# Make a Ticking Stick



## FrankC (Aug 24, 2012)

This is pretty neat if you need to fit an odd shape.


----------



## Parrdan (Nov 30, 2020)

WOW! I have been woodworking since 1978 and I have never seen that. Just shows you can teach an old dog new tricks.


----------



## Rebelwork (Jan 15, 2012)

Its been wound for many years


----------



## AJ. (Feb 22, 2012)

I learned about the Ticking Stick in 2020... amazing, simple idea.

Thanks for sharing!


----------



## Bob Bengal (Jan 2, 2021)

Very cool, thanks @FrankC. I live out in the country, web via 4g with a limit, and I generally prefer text + photos for learning anyway. From Google I found Popular Woodworking ticking stick.


----------



## GeorgeC (Jul 30, 2008)

Rebelwork said:


> Its been wound for many years


????????


----------



## Bob Bengal (Jan 2, 2021)

@GeorgeC, around

Yeah, looks like it could have been around hundreds of years.


----------



## BigJim (Sep 2, 2008)

When building some stairs, I ran into a few treads that were shaped weird.
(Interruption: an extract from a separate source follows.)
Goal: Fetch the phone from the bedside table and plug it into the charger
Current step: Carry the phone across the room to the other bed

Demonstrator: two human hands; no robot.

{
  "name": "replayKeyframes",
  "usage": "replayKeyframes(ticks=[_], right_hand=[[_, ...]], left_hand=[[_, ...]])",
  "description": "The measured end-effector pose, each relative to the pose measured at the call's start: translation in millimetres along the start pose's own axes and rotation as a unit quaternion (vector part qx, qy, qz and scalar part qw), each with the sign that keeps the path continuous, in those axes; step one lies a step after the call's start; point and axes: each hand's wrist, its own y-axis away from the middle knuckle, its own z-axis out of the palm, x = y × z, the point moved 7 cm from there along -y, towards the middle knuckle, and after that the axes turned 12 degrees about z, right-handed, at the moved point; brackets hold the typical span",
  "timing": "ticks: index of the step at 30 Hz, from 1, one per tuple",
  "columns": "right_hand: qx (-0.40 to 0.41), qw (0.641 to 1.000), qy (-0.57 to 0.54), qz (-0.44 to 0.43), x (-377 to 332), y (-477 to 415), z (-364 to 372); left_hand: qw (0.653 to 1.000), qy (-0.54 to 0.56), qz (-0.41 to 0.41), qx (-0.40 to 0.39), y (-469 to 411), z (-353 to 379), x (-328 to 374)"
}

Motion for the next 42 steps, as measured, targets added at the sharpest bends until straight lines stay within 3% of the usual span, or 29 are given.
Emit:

I used a stick something similar to the one Bob posted in the link above. (it wasn't my idea, I learned it from someone else)The difference is I used just one point or mark in the front edge center of the part being measured. Then just make the mark and number the marks on the stick. Then just transfer to the part that needs to be cut. That also comes in really handy cutting a bay window seat top that is not exactly framed correctly. It does work and works well when done right.


----------



## Tool Agnostic (Aug 13, 2017)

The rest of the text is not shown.